There are two different forms of underwater diving. Someone can dive while holding their breath and surfacing when needing air, or they can use a breathing apparatus. This style of underwater diving is known as SCUBA diving (Self- Contained Underwater Breathing Apparatus). Scuba divers use an air tank, which allows them to stay underwater for a longer period of time.

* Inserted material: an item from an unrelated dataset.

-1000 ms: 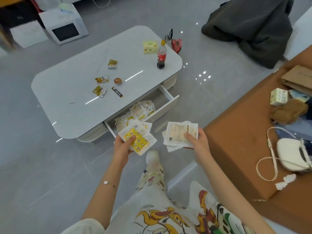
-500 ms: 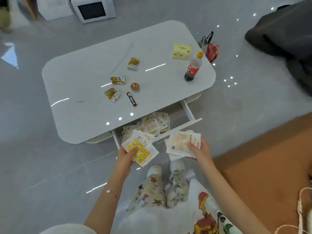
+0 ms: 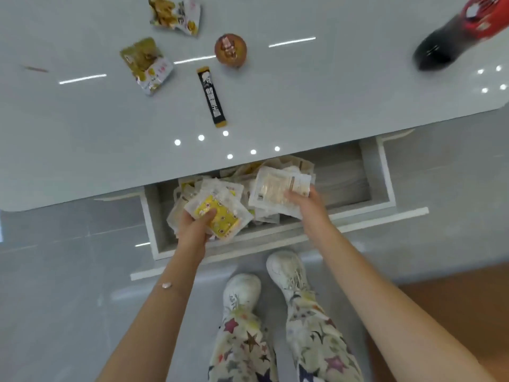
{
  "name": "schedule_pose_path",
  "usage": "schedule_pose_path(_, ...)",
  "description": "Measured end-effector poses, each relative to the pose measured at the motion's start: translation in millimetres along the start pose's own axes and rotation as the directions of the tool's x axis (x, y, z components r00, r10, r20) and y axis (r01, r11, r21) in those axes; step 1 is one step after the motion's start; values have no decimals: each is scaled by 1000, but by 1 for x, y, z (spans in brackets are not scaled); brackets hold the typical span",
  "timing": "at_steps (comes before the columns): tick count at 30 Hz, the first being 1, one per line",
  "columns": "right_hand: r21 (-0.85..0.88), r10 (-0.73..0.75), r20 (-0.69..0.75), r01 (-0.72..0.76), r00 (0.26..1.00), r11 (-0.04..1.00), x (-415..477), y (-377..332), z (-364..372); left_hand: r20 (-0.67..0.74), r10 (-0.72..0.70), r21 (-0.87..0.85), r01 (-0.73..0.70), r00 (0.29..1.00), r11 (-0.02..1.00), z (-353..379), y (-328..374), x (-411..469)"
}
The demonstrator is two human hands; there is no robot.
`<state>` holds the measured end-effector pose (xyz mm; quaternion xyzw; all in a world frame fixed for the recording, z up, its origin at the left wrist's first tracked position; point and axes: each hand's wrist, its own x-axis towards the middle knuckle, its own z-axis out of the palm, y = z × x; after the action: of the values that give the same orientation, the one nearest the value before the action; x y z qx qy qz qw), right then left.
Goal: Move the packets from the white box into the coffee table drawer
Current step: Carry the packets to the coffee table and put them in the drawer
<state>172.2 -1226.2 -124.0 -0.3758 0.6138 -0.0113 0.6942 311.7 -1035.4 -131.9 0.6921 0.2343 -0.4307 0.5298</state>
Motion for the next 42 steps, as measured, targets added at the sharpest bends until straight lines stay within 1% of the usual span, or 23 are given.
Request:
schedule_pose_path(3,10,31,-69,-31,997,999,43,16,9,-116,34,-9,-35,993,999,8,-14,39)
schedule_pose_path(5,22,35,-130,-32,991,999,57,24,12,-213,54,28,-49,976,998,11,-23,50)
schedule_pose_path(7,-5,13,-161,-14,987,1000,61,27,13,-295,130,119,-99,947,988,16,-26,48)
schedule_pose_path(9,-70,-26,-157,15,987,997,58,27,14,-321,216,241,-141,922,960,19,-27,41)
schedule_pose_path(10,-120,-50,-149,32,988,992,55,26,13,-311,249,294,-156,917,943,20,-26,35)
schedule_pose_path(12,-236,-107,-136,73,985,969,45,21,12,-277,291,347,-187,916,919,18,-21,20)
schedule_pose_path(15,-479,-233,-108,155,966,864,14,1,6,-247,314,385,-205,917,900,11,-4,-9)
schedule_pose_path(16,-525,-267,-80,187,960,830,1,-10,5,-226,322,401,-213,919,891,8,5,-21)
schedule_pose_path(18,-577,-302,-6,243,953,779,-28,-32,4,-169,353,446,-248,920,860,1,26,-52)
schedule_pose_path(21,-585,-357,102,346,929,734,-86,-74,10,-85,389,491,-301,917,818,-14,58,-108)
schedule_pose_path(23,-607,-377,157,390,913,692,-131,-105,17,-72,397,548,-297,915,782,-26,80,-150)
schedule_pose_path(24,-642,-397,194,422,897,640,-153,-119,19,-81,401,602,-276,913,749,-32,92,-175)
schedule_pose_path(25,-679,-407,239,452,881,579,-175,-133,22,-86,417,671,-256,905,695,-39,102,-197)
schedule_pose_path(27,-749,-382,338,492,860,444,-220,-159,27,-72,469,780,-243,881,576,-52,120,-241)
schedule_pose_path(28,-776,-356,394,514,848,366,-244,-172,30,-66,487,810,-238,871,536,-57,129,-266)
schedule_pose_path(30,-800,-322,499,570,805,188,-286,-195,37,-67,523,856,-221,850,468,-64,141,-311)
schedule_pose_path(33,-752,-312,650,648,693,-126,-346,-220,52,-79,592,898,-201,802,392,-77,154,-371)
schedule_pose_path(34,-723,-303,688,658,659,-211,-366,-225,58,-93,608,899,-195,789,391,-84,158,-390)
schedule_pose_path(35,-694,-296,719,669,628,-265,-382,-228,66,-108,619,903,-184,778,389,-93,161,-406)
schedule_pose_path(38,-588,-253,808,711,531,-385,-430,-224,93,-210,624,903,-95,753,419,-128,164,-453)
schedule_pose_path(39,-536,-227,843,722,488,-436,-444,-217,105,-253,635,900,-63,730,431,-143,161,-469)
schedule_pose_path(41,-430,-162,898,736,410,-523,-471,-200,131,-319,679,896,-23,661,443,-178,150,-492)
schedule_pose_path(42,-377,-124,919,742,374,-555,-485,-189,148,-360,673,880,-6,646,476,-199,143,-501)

Open Water Sport Diver Manual

The first breathing apparatus was invented in 1771 by a British Engineer. It was an air pump was used a hose to connect to the helmet of the diver. Jacques Cousteau co-invented the aqualung, developed a one-person, jet-propelled submarine and helped start the first manned undersea colonies. He designed the modern day scuba diving gear, the demand regulator and the diving suit. Over the years, the breathing apparatus developed into the oxygen tank, which is easier to use, safer, and allows the diver to travel to deeper depths.

In 1917, a man by the name of Draeger produces an enriched air rebreather with a depth limit of 130 feet (40 meters). On October 14, 1968, two men by the names of John Gruener and R. Watson set a new scuba record of 437 feet (133 meters). No one knows that exact depth and pressure the human body can withstand while scuba diving, but it is deeper than 1,500 feet (457 meters). No one is going to reach that depth while scuba diving because of various symptoms. Beyond 100 feet (30 meters), nitrogen narcosis affects someone's ability to think and at 150 feet (46 meters), they may become dizzy. Once a diver reaches 250+ feet (76+ meters), they are considered useless and become a safety hazard to themselves and people around them.

The latest attempt to break the scuba record was by Nuno Gomes, who planed to dive to a depth of 320 meters, but was only able to reach 271 meters. The record is currently held by Mark Ellyatt of 313 meters which was set on December 18, 2003.